§ **Task directions**
Only lines holding "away" are needed; copy each of them from the data below.

§ **Given material**
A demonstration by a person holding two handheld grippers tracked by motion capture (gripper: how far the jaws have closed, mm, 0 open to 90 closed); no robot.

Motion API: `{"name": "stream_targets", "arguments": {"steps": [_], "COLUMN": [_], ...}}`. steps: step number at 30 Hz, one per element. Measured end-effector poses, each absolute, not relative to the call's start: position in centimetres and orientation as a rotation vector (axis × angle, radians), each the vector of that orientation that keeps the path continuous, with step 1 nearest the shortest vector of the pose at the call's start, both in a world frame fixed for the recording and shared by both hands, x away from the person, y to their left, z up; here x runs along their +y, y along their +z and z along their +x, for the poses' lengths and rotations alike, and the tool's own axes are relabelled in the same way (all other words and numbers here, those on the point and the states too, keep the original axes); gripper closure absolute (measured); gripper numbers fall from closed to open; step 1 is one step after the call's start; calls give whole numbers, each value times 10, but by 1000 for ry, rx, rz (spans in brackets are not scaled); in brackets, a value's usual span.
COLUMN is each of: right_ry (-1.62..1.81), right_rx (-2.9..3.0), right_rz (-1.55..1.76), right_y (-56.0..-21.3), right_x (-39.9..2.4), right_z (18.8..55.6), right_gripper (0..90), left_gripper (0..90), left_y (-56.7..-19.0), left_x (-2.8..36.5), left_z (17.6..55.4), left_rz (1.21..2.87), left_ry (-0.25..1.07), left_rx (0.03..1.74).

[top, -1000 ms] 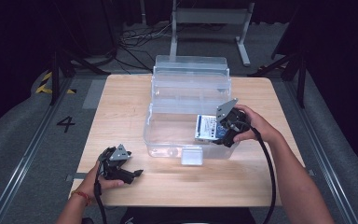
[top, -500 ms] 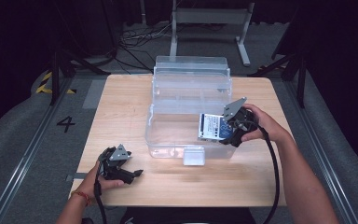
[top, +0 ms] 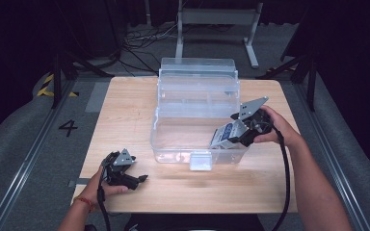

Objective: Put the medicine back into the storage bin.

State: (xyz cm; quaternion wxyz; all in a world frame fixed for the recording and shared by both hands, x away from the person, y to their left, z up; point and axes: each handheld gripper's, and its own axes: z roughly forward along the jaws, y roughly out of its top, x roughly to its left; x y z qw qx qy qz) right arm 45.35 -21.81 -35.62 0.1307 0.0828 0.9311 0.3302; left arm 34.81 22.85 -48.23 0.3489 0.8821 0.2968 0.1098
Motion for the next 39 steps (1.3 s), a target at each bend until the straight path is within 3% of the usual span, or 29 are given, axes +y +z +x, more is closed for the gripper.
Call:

§ **Answer space**
Motion API: `{"name": "stream_targets", "arguments": {"steps": [_], "COLUMN": [_], ...}}`. steps: step number at 30 Hz, one per element. Measured end-effector poses, each absolute, not relative to the call's start: position in centimetres and orientation as a rotation vector (axis × angle, radians), each the vector of that orientation that keeps the path continuous, with step 1 nearest the shortest vector of the pose at the call's start, both in a world frame fixed for the recording and shared by both hands, x away from the person, y to their left, z up; here x runs along their +y, y along their +z and z along their +x, for the poses' lengths and rotations alike, and the tool's own axes are relabelled in the same way (all other words and numbers here, those on the point and the states too, keep the original axes); gripper closure absolute (measured); gripper numbers fall from closed to open; step 1 is one step after the call's start; calls give whole numbers, each value times 10, but by 1000 for ry, rx, rz (spans in brackets are not scaled); in brackets, a value's usual span.
State: (xyz cm; quaternion wxyz; all in a world frame fixed for the recording and shared by both hands, x away from the person, y to their left, z up; point and axes: each handheld gripper's, and its own axes: z roughly forward along the jaws, y roughly out of its top, x roughly to its left; x y z qw qx qy qz) right arm 45.35 -21.81 -35.62 0.1307 0.0828 0.9311 0.3302; left arm 34.81 22.85 -48.23 0.3489 0.8821 0.2968 0.1098

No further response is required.